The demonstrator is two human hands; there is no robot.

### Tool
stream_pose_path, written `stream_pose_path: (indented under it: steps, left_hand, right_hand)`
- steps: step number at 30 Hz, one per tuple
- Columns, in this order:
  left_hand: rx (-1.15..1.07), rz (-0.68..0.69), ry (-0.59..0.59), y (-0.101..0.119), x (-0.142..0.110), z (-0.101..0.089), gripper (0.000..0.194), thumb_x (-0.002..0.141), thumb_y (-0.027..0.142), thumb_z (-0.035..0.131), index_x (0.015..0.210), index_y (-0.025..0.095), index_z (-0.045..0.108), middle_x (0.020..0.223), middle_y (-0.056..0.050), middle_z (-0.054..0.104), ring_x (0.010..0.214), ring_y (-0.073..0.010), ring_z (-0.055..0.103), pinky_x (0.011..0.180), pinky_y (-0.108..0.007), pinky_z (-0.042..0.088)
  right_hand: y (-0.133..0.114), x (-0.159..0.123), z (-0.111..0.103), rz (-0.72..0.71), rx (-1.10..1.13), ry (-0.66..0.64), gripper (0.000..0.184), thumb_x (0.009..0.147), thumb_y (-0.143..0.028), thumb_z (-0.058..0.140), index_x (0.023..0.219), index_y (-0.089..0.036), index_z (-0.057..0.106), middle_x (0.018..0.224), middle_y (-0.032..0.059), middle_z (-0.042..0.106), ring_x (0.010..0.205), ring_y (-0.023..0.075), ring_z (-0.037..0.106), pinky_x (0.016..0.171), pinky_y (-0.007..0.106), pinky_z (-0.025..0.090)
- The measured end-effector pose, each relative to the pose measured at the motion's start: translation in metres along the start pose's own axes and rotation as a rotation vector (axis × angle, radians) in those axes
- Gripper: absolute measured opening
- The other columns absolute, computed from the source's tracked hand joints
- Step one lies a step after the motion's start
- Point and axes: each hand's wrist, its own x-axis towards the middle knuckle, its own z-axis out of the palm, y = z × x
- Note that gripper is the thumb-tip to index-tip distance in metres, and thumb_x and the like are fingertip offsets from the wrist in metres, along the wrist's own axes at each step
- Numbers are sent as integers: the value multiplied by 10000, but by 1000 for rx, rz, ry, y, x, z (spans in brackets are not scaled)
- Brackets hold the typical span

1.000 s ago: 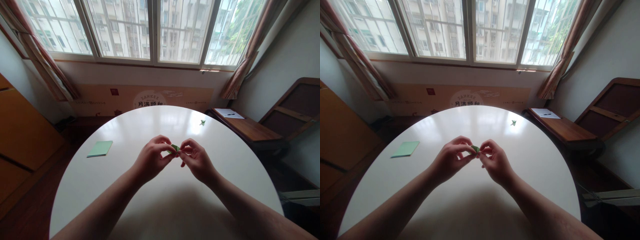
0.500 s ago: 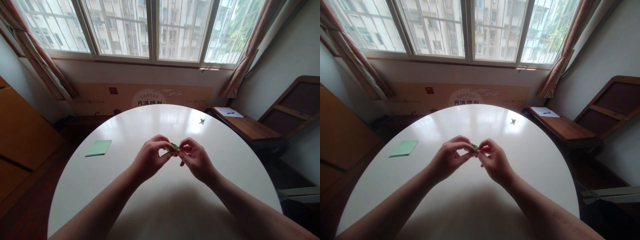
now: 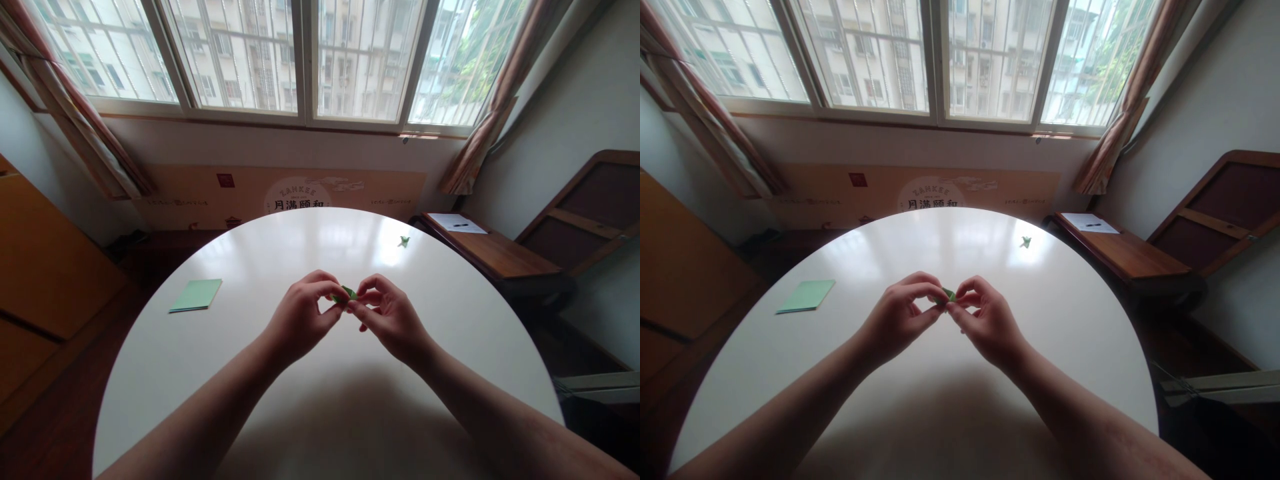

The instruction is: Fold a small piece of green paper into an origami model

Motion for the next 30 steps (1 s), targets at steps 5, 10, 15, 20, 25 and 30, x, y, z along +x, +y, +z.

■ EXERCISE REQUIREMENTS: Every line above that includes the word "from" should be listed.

■ YOUR RESPONSE:
- The other columns absolute, computed from the source's tracked hand joints
- Note that gripper is the thumb-tip to index-tip distance in metres, and thumb_x and the like are fingertip offsets from the wrist in metres, along the wrist's own axes at each step

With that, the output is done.